[Work to complete]
Go through the data and copy every line in which "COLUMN" appears.

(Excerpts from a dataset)
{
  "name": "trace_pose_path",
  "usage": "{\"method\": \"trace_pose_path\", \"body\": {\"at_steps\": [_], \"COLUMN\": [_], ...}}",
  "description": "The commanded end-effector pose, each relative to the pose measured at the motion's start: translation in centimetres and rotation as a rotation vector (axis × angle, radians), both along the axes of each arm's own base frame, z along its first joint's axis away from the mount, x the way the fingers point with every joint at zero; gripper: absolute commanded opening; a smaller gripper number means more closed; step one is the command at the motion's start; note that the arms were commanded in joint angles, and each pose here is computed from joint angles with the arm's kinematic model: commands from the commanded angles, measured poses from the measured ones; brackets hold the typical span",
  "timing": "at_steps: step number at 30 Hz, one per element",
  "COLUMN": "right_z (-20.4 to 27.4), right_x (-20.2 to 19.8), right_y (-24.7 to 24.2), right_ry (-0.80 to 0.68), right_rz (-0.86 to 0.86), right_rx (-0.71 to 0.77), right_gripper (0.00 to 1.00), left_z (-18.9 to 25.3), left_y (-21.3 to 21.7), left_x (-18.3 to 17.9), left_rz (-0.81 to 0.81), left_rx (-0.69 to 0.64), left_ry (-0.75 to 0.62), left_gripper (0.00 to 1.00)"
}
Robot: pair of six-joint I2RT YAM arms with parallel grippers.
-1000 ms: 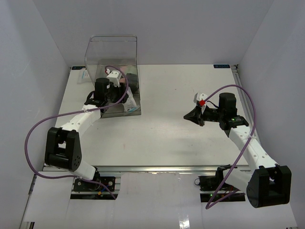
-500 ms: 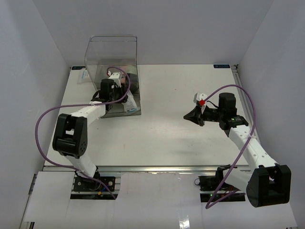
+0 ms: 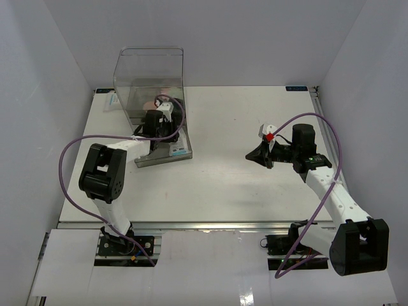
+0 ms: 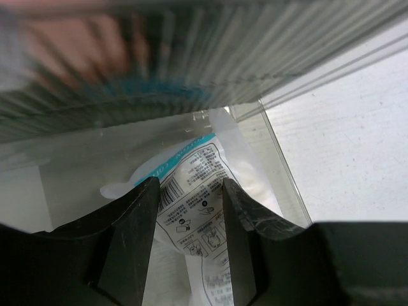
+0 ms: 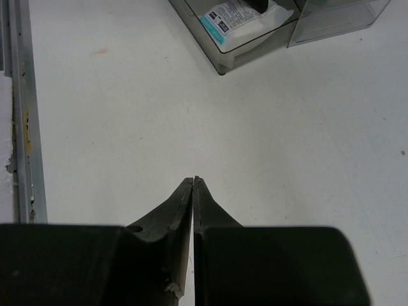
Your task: Organize the makeup
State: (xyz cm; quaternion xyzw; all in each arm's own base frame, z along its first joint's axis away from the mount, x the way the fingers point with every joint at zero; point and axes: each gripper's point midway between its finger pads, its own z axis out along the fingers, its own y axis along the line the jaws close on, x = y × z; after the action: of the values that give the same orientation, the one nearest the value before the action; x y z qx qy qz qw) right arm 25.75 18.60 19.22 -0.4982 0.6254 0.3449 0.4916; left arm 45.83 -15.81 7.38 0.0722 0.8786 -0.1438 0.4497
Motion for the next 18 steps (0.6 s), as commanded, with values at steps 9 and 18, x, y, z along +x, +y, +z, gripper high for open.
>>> {"method": "trace_pose_path", "body": {"at_steps": [9,18], "right_z": [-0.1,-0.1], "right_x": [0.1,0.1], "right_y": [0.0,0.0], "right_ry": [-0.008,-0.007], "right_rz": [0.005,0.007], "right_rx": [0.003,0.004], "right_gripper": [0.08,0.09], "left_z": [2.4,10.9], "left_y": [-1.6,-0.6], "left_x": [0.8,0.1], "left_rz": [-0.01,0.018], "left_rx": [-0.013,-0.036], "left_ry": [-0.07,-0.245], "left_gripper": [0.56,0.62]}}
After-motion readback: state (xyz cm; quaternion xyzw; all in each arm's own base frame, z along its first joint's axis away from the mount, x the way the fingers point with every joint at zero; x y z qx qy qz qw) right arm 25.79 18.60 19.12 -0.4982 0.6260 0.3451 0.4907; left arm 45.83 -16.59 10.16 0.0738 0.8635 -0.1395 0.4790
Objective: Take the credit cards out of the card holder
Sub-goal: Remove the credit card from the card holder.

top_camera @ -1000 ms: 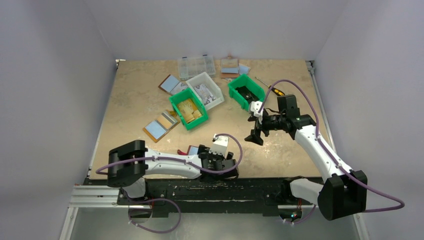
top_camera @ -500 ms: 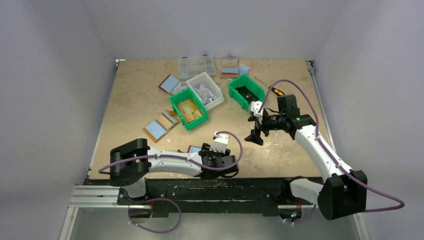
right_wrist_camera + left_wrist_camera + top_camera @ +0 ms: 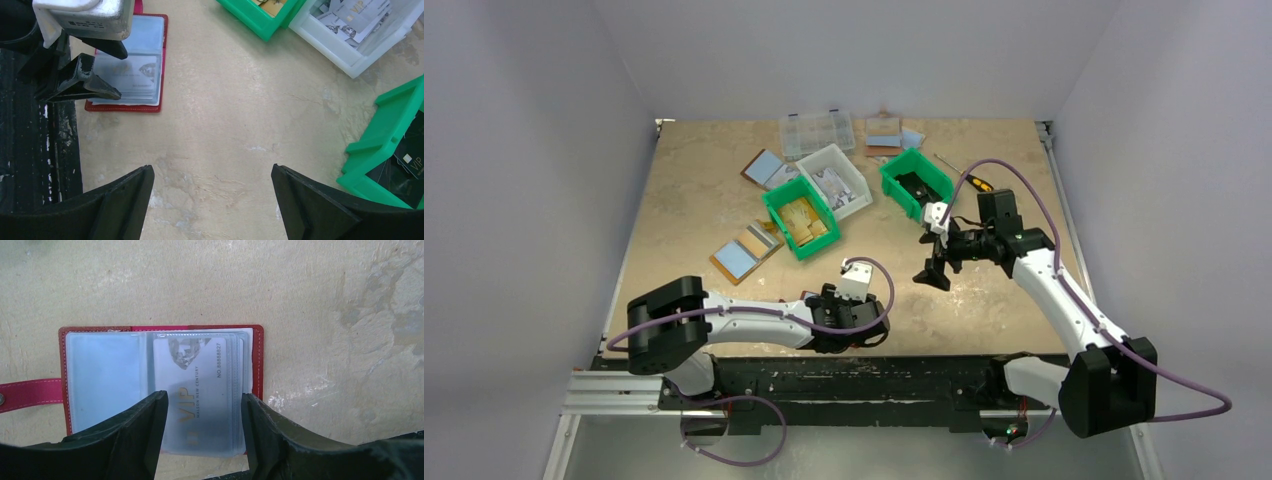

[Expected answer]
  "usage": "{\"method\": \"trace_pose_path\", \"body\": {\"at_steps\": [_], \"COLUMN\": [_], ...}}",
  "COLUMN": "right_z (-20.4 to 27.4), right_x (-20.2 to 19.8), right_y (-24.7 to 24.2), right_ry (-0.80 to 0.68), right_rz (-0.86 to 0.86), right_rx (-0.71 to 0.77), right_gripper (0.00 to 1.00), left_z (-18.9 to 25.3), left_y (-21.3 to 21.7), left_x (-18.3 to 17.9), left_rz (-0.81 to 0.81), left_rx (-0.69 to 0.64), left_ry (-0.75 to 0.62), left_gripper (0.00 to 1.00)"

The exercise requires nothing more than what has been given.